_What you have to do_.
A verbatim copy is needed of the lines below from the one containing "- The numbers" up to and including the one containing "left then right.", excluding pictures.

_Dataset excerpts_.
········

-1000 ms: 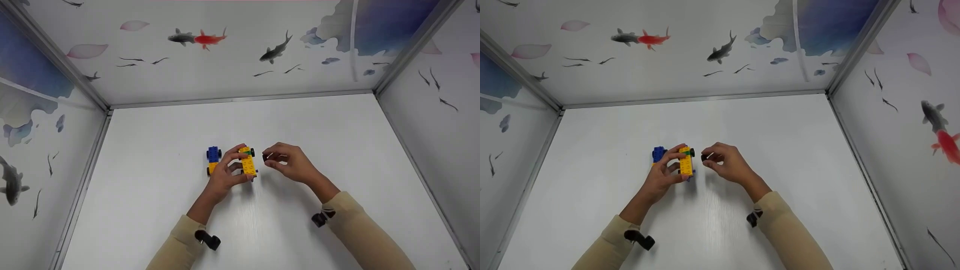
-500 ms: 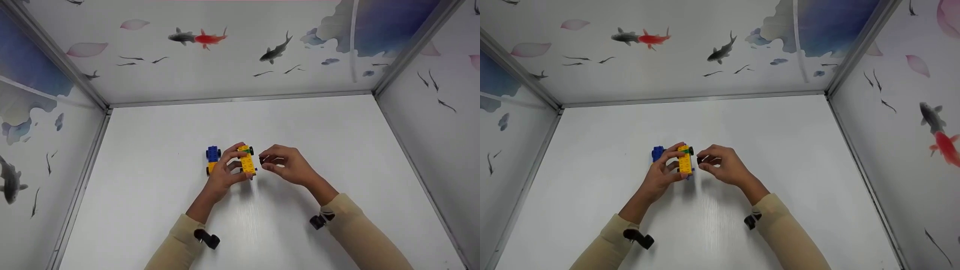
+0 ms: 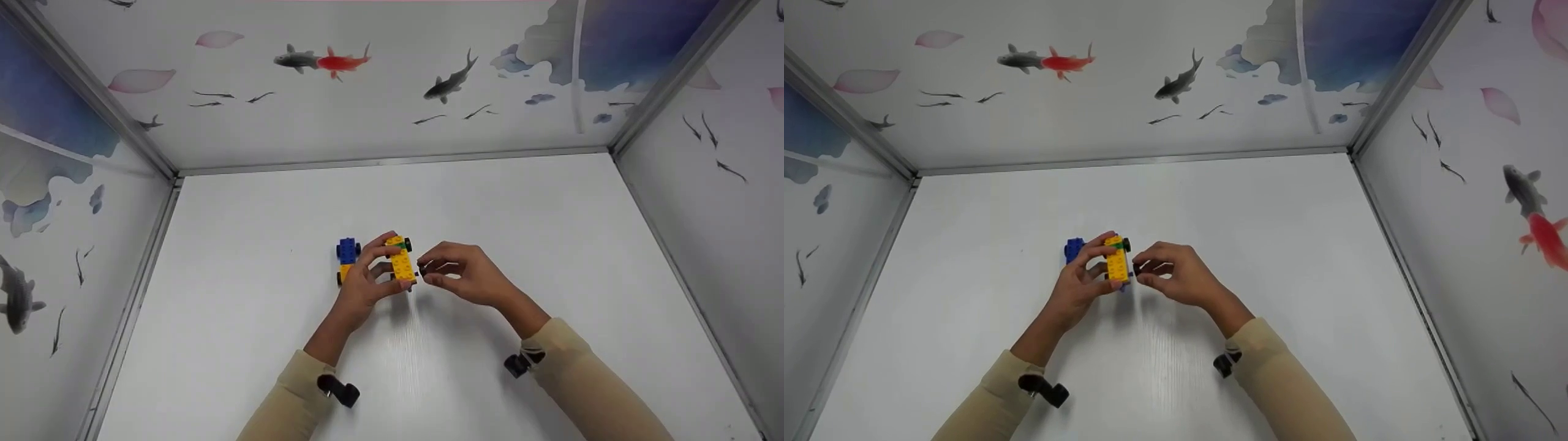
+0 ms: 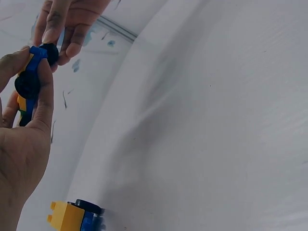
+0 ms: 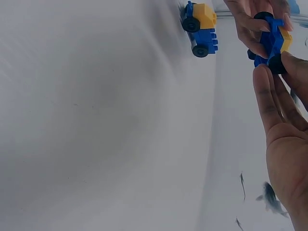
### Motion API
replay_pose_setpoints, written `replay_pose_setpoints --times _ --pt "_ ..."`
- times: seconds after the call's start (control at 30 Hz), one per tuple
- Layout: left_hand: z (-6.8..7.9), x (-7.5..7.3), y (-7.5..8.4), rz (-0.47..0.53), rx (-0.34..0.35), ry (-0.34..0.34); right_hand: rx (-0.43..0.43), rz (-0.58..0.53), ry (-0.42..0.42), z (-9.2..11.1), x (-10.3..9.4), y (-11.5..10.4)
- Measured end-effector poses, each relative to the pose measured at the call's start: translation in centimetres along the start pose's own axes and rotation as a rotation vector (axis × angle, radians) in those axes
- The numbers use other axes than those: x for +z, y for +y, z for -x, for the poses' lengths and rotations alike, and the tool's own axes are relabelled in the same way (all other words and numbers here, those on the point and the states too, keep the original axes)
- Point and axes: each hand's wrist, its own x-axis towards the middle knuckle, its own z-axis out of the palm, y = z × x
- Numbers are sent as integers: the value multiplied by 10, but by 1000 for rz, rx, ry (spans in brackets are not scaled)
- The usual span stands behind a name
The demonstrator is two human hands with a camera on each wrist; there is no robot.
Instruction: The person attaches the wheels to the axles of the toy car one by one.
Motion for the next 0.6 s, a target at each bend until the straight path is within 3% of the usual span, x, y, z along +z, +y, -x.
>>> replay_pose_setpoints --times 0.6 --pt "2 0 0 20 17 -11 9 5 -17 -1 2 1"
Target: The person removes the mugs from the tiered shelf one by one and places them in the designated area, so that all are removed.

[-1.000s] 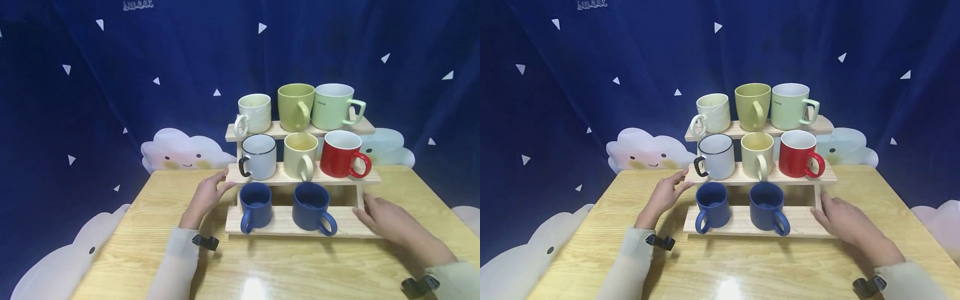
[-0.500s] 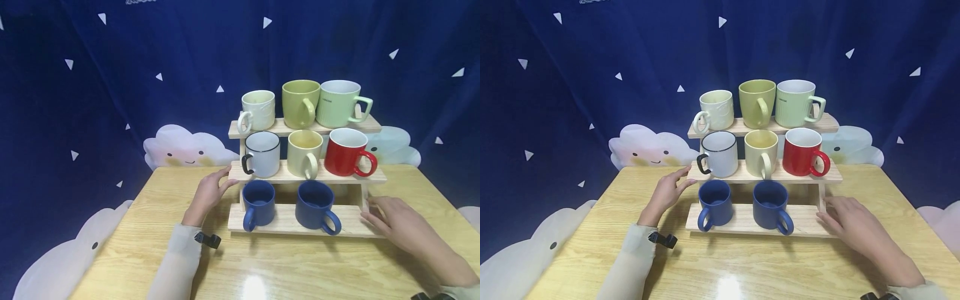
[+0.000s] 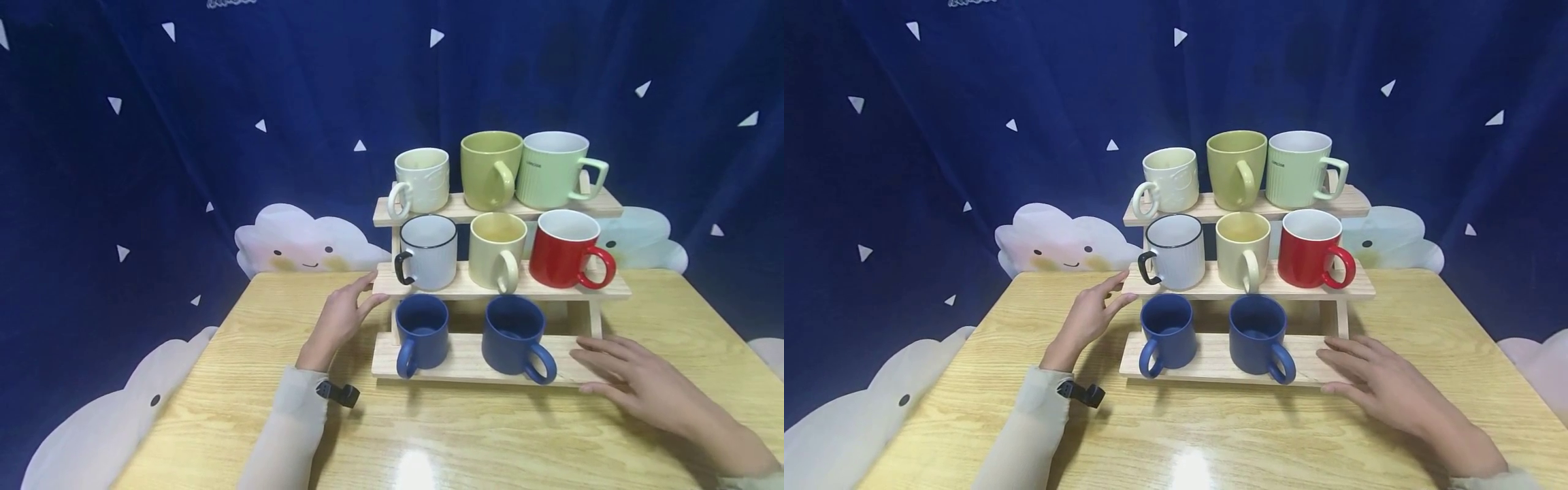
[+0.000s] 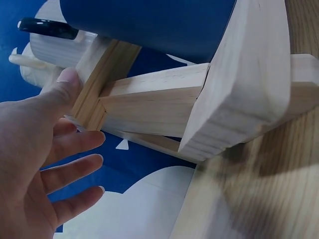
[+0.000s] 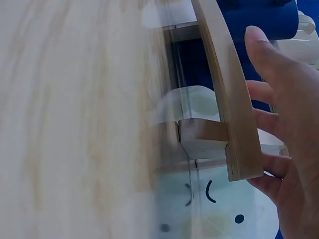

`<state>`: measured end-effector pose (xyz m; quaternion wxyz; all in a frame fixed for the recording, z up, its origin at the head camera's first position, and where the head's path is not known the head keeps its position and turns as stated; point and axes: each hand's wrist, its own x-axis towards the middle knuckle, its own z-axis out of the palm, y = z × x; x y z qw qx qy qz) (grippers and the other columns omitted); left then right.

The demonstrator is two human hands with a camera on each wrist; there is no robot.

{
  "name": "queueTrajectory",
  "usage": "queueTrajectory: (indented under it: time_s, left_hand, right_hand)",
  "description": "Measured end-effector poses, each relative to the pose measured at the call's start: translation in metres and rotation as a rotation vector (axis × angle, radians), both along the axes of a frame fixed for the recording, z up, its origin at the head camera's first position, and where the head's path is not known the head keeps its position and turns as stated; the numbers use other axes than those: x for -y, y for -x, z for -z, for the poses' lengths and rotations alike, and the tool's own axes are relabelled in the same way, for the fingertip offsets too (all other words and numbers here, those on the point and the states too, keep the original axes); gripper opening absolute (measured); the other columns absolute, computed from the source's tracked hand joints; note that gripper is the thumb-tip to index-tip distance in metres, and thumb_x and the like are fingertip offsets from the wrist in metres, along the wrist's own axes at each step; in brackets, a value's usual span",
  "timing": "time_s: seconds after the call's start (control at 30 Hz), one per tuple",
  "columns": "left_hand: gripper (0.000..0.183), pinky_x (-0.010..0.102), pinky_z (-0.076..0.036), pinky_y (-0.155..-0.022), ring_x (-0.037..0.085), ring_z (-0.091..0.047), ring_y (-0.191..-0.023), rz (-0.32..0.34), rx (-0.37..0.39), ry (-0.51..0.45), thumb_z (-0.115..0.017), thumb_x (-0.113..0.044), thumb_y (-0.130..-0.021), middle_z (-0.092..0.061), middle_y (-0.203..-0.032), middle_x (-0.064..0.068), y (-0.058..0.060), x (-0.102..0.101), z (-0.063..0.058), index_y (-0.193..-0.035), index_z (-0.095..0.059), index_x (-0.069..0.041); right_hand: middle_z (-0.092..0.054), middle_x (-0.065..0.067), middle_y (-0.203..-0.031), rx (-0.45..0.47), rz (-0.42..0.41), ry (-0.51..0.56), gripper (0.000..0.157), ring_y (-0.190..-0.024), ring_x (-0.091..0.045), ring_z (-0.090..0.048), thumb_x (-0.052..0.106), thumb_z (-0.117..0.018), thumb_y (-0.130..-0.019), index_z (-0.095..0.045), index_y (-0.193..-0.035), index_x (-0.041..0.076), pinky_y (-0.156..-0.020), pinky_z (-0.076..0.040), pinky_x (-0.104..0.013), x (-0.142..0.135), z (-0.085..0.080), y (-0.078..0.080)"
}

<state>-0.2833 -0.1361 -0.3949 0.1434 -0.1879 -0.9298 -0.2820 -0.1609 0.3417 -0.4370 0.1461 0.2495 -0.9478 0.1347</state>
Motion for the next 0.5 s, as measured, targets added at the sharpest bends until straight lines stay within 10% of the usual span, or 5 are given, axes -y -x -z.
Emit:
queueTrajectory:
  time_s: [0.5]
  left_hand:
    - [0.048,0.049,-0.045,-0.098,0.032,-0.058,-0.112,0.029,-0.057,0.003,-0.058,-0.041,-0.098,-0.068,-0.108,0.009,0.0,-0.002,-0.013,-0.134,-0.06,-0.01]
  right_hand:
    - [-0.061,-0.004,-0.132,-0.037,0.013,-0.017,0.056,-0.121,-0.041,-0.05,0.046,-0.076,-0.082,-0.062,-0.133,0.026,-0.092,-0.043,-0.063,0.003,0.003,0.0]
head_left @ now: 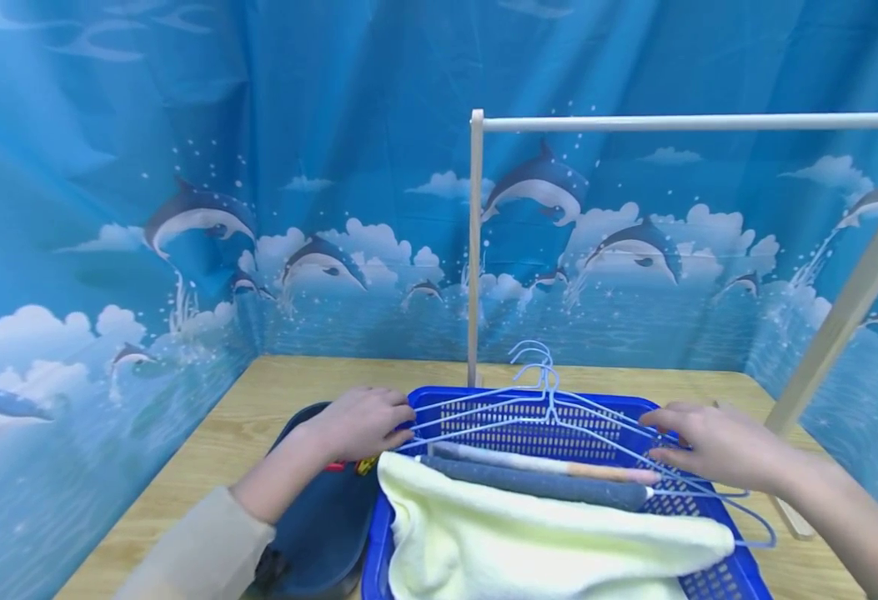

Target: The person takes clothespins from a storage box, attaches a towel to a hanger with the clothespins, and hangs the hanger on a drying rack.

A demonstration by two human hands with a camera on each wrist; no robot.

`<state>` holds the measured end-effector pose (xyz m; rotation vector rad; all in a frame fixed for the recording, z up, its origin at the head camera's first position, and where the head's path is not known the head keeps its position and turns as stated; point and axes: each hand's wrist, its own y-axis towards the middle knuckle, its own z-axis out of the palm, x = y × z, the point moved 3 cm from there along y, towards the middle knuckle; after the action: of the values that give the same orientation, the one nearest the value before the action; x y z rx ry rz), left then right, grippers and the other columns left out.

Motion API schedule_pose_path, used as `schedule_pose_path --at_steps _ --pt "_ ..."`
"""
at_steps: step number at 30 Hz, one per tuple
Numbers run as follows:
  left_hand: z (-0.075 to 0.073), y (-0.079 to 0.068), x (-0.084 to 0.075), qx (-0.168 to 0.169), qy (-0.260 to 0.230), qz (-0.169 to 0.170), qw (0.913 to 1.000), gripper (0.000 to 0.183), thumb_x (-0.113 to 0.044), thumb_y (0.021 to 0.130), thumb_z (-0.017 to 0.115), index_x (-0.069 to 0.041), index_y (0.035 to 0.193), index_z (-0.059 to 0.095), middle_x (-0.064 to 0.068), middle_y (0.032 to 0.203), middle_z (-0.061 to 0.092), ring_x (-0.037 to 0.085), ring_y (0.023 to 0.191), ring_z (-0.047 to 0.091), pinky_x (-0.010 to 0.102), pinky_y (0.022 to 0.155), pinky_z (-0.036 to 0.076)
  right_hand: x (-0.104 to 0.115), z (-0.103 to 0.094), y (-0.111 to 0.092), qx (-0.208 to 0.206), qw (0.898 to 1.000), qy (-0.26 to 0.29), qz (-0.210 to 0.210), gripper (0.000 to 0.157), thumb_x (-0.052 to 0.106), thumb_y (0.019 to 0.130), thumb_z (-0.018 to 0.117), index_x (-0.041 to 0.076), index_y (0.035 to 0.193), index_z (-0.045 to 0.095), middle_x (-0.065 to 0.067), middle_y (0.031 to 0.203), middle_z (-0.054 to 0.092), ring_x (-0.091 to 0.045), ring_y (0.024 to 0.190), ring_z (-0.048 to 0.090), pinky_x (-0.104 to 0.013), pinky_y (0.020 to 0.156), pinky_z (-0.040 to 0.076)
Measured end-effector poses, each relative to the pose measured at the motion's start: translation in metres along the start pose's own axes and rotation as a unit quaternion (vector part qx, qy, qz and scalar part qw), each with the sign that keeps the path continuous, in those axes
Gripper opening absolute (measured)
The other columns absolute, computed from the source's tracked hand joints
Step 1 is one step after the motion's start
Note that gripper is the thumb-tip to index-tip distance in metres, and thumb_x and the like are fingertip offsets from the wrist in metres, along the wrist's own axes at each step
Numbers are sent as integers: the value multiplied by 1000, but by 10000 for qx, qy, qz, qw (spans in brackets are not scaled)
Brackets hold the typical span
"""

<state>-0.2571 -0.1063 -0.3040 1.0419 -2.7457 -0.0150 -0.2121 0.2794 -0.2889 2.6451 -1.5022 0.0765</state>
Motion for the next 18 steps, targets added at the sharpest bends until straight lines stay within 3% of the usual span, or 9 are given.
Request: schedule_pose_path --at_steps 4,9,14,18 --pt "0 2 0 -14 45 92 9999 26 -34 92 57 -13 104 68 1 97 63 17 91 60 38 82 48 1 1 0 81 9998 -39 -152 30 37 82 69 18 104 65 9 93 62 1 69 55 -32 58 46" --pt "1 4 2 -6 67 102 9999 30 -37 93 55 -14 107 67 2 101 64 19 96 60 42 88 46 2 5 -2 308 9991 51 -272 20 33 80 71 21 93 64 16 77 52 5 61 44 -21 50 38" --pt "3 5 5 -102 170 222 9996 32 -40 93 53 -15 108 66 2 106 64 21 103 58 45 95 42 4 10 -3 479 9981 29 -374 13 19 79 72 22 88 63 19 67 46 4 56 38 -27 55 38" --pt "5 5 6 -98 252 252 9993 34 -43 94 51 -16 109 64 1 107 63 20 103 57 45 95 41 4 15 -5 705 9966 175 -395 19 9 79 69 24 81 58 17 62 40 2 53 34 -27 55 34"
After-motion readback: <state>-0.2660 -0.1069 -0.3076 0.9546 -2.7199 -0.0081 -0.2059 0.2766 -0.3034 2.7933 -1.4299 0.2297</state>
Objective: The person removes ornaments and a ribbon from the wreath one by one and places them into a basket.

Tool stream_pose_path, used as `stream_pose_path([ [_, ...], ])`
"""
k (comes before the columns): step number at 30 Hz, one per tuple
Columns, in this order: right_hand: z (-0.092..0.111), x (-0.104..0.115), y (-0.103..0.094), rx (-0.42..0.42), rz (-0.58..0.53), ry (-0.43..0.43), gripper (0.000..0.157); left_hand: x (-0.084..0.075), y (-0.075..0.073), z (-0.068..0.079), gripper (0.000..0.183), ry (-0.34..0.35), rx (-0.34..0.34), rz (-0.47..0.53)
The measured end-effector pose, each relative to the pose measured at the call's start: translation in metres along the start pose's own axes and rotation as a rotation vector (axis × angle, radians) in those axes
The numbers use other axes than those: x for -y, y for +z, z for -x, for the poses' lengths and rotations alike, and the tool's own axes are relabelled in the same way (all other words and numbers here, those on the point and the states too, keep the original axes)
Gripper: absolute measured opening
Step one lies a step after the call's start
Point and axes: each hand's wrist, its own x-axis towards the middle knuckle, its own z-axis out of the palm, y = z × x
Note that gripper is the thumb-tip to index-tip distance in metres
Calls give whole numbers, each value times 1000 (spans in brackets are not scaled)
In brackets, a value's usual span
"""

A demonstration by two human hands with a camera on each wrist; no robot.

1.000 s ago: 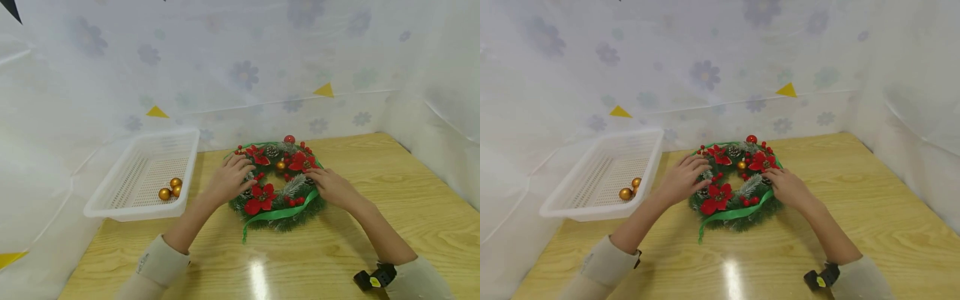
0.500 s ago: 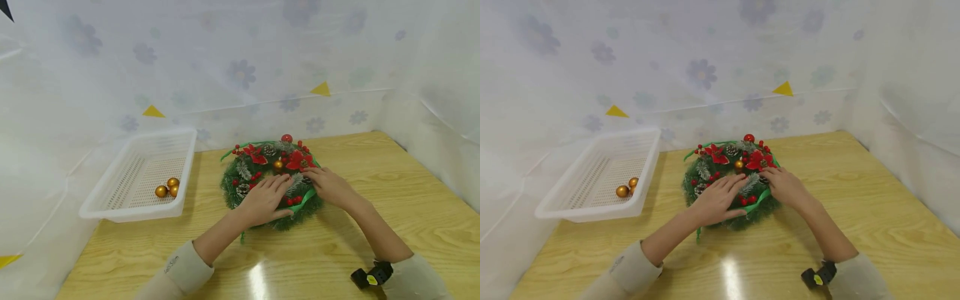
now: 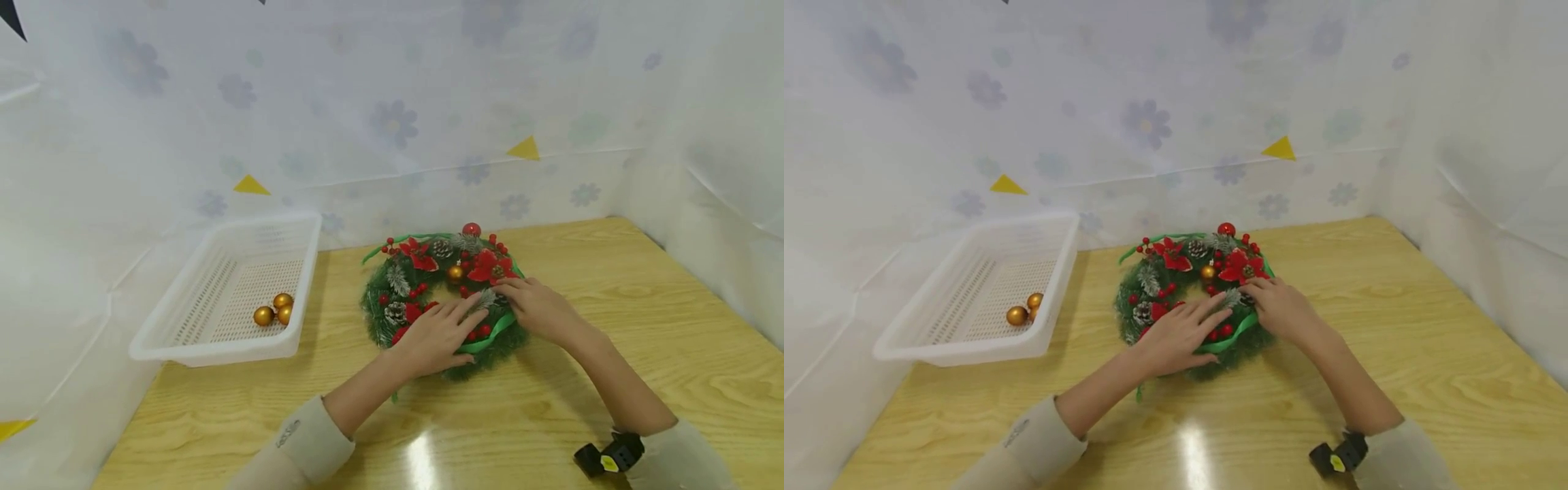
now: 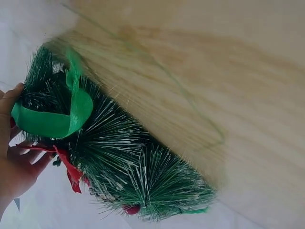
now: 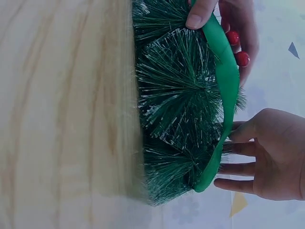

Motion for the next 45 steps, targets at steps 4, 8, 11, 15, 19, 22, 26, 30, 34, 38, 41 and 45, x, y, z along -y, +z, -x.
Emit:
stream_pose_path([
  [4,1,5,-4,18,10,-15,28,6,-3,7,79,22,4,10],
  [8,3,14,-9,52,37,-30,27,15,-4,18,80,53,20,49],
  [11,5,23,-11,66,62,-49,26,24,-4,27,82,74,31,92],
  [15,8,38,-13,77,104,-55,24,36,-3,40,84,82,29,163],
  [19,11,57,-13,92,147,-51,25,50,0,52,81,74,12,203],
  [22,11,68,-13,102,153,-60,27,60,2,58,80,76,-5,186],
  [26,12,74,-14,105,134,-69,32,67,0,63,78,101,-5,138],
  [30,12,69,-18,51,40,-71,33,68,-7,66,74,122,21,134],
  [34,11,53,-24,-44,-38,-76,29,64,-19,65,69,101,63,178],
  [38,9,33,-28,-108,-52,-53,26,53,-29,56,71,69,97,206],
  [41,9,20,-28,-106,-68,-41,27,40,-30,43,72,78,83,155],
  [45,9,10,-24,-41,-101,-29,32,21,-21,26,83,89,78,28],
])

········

_Answer to this exercise_.
- The numbers use other axes than those: x for +z, y for +y, z for -x, for the poses' lengths and rotations alike, and the tool's own axes are relabelled in the same way (all other words and numbers here, those on the point and the states too, keep the original axes)
- Point and axes: each hand's wrist, its own x-axis towards the middle knuckle, its own z-axis out of the palm, y = z × x
- Numbers are sent as integers: the value multiplied by 10, but by 1000 for rz, rx, ry (spans in brackets are not scaled)
- The usual span stands behind a name
The demonstrator is two human hands with a camera on each wrist; there is no robot.
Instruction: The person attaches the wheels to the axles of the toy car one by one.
Motion for the next 0.6 s, a target at each bend until the straight path is within 3% of the usual span, x, y, z along +z, +y, -x.
>>> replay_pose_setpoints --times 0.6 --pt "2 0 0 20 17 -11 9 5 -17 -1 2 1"
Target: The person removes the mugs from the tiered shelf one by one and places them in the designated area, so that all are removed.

[-1.000s] 
[-0.500s] 
[+0.000s] 
[+0.000s] 
[+0.000s] 

`<state>`: measured end-effector pose (xyz m; quaternion wxyz; all in a frame fixed for the recording, z up, its origin at the head camera's first position, and where the head's path is not known the head keeps its position and turns as stated; point and axes: each hand's wrist, its own x-axis towards the middle knuckle, its own z-axis out of the palm, y = z × x; x y z qw qx qy qz) (grippers and the other columns omitted); left then right.

That completes the answer, and no more is expected.